What to do instead: Review each goal before the annual meeting. If the student didn't meet a goal, ask why: Was the goal unrealistic? Did attendance drop? Has the student outgrown this goal area? Adjust the baseline, accuracy criterion, and context based on current data. Every goal in a new IEP should reflect the student's current level of performance.
8. Not Tied to Academic Standards or Educational Impact
The mistake: Writing goals that are clinically appropriate but don't reference how the communication deficit affects academic performance. IEP goals must be educationally relevant, and the PLAAFP (present levels) should establish the connection between the communication deficit and academic or functional performance.
Fixed approach: In your present levels statement, explicitly connect the communication deficit to classroom impact (e.g., "difficulty following multi-step directions impacts [student]'s ability to complete independent work tasks and participate in small-group activities"). Then write goals that address those specific educational impacts.
9. Parent Doesn't Understand the Goal
The mistake: Writing goals in clinical jargon that parents can't interpret.
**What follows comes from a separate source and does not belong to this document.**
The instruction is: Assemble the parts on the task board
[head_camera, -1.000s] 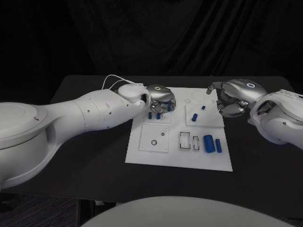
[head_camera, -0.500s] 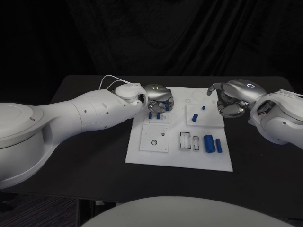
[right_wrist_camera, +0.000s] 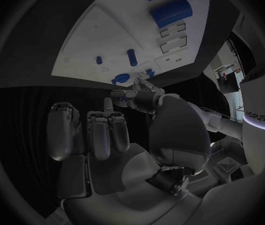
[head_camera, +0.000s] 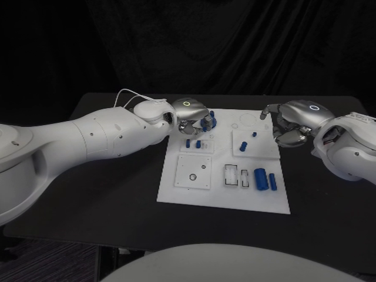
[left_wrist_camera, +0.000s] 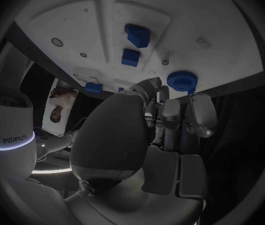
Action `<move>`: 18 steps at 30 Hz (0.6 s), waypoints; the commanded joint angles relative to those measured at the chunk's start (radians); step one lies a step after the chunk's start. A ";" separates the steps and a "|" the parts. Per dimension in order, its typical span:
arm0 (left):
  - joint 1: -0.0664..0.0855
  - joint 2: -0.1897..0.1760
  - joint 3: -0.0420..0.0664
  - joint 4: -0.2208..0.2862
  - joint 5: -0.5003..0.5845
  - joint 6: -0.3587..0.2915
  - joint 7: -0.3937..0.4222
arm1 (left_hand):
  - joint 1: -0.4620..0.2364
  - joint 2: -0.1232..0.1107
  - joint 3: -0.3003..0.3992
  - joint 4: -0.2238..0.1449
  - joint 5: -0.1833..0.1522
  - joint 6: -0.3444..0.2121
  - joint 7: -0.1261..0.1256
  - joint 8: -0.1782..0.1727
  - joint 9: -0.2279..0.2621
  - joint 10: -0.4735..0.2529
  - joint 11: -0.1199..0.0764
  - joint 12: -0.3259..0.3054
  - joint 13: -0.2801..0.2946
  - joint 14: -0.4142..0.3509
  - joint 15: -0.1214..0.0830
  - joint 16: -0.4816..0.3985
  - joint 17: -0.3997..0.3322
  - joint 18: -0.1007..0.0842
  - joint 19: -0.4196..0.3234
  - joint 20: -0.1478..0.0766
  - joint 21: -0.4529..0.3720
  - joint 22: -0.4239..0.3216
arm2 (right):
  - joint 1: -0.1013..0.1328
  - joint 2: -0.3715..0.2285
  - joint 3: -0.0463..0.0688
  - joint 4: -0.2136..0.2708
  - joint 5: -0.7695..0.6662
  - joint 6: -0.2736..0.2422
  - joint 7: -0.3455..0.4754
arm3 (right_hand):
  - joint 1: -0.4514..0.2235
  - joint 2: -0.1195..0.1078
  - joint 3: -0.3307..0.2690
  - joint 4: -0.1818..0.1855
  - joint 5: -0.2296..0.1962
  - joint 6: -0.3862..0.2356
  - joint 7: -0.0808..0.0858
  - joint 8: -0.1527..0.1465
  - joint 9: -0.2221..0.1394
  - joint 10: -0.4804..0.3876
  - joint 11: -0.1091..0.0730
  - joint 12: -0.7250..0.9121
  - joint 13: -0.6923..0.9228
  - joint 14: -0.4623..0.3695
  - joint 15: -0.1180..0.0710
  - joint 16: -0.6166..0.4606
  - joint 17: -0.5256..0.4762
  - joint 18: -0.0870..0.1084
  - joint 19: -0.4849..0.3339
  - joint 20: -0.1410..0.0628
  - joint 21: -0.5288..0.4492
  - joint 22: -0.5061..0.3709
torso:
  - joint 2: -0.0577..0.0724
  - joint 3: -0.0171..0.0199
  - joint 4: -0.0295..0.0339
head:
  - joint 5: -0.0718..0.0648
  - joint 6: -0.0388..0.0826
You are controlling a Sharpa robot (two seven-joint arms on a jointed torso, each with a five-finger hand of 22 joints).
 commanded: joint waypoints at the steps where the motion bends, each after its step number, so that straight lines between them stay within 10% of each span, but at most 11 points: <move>1: 0.016 -0.032 0.001 0.039 -0.002 -0.057 -0.006 | -0.010 -0.002 0.002 -0.003 0.005 0.007 -0.003 -0.003 0.000 0.009 0.001 -0.004 -0.002 0.010 0.001 0.004 0.001 -0.014 0.009 -0.002 0.005 0.151 | -0.001 -0.004 0.001 -0.002 -0.001 0.012 -0.023 | -0.002 0.007 0.001 -0.005 -0.001 -0.007 -0.003 0.006 -0.001 0.049 -0.007 -0.005 0.218 0.098 -0.006 -0.004 0.253 0.014 -0.008 -0.002 -0.002 0.194 | 0.000 0.0002 0.0006 | 0.000 0.000; 18: 0.023 -0.096 0.000 0.088 -0.002 -0.013 -0.026 | -0.014 -0.005 0.007 -0.003 0.005 0.012 -0.005 -0.014 -0.003 0.029 0.000 -0.013 -0.008 0.044 -0.001 0.025 0.044 -0.023 0.039 -0.004 0.041 0.163 | -0.002 -0.004 0.001 -0.005 -0.001 0.009 -0.011 | -0.006 0.002 -0.005 -0.010 -0.002 -0.009 -0.003 0.011 -0.002 0.033 -0.006 -0.015 0.205 0.089 -0.004 -0.015 0.236 0.019 -0.023 -0.001 -0.016 0.188 | -0.002 0.0051 0.0103 | -0.015 0.000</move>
IDEA requires that IEP goals be written in language that parents can understand, and parents are equal members of the IEP team.
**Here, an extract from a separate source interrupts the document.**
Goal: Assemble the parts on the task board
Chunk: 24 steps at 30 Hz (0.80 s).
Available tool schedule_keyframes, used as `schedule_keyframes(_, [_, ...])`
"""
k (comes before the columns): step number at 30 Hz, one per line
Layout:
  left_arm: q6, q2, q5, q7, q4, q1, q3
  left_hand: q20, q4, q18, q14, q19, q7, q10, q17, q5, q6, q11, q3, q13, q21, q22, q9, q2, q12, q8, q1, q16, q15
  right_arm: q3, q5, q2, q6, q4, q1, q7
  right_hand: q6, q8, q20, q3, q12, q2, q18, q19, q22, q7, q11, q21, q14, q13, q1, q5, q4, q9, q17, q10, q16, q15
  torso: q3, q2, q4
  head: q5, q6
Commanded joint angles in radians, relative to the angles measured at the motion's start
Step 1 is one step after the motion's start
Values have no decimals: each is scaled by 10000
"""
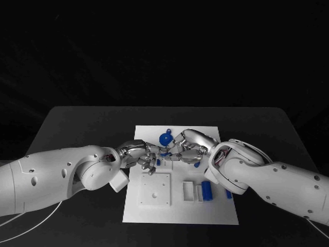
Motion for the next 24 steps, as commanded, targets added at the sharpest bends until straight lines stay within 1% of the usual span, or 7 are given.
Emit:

Flawed goal language: "Student will demonstrate 80% accuracy on prevocalic /r/ in CVC and CV words as measured by structured elicitation probes."
More accessible language: "When given a picture card or a word list, [student] will correctly say the /r/ sound at the beginning of words (like 'run,' 'red,' 'room') 8 out of 10 times in 4 of 5 therapy sessions."
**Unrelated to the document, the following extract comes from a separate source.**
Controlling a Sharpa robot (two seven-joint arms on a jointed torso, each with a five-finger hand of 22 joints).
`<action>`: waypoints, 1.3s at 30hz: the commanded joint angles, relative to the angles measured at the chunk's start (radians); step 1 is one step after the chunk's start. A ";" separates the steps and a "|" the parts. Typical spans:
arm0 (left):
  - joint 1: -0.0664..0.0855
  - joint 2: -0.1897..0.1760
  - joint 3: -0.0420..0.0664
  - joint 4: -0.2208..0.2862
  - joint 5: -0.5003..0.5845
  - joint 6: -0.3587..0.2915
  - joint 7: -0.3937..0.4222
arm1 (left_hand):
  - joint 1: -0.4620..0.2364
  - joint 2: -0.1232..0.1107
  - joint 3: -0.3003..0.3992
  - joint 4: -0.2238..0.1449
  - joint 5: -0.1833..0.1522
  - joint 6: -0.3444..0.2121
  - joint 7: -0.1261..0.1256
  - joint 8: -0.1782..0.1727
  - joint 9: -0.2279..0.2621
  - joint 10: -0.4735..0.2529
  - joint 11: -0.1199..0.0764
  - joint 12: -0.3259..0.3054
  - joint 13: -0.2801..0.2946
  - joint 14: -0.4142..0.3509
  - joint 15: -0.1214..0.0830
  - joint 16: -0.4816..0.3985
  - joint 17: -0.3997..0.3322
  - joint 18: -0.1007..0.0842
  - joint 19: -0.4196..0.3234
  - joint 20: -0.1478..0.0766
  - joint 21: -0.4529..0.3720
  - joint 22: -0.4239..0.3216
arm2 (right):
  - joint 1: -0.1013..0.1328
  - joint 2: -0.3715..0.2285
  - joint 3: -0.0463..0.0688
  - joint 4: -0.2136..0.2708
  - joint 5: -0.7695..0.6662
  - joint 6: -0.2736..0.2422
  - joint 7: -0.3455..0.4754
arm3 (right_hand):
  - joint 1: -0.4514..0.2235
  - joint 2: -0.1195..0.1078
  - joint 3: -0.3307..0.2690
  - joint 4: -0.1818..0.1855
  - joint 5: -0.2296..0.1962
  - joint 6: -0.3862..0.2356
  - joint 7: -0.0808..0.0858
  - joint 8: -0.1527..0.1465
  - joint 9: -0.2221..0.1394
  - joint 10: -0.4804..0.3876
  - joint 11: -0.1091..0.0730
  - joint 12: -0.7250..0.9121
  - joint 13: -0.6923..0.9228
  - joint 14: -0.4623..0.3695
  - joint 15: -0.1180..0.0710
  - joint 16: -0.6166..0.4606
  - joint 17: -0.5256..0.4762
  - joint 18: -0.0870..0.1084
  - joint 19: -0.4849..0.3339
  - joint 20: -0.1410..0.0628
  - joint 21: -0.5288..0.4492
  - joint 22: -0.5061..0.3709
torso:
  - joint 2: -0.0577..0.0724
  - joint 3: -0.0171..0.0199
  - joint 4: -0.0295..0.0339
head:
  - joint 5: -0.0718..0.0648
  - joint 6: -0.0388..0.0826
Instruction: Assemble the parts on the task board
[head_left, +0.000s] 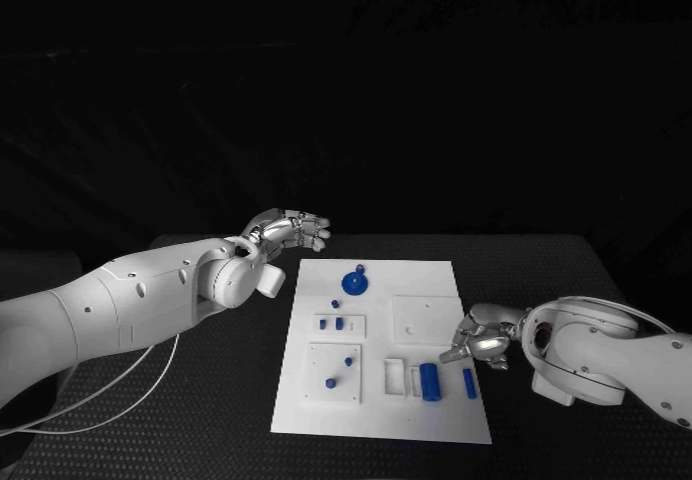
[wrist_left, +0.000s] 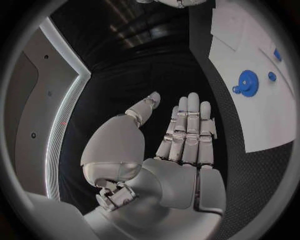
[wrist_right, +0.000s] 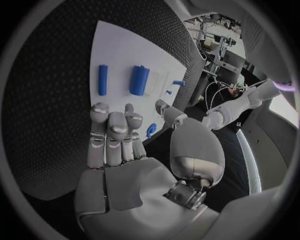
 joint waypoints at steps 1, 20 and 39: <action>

Consider writing a parent-friendly summary of each goal alongside the formal IEP language.
10. No Connection Between Goals and Objectives
The mistake: Writing an annual goal and short-term objectives (or benchmarks) that don't logically build toward each other. Objectives should represent intermediate steps on the pathway to the annual goal — not separate, unrelated skills.
Annual goal: "By June 2027, [student] will produce /s/ in conversational speech with 80% accuracy as measured by speech samples in 3 of 4 consecutive sessions."
Logical objectives:
- By November 2026: [student] will produce /s/ at the word level with 90% accuracy in structured tasks.
- By February 2027: [student] will produce /s/ in phrases and sentences with 85% accuracy in structured tasks.
- By April 2027: [student] will produce /s/ in structured conversation with 80% accuracy.
Each objective is a stepping stone, not a sidetrack. This alignment also makes progress reporting cleaner: you can clearly show which step the student is on and what comes next.
The Bottom Line
Well-written IEP goals protect the student, the SLP, and the district. They make progress monitoring straightforward, IEP meetings more productive, and clinical decision-making more transparent. Take the time to review each goal against this list before finalizing the IEP — it's one of the highest-leverage things you can do for your students.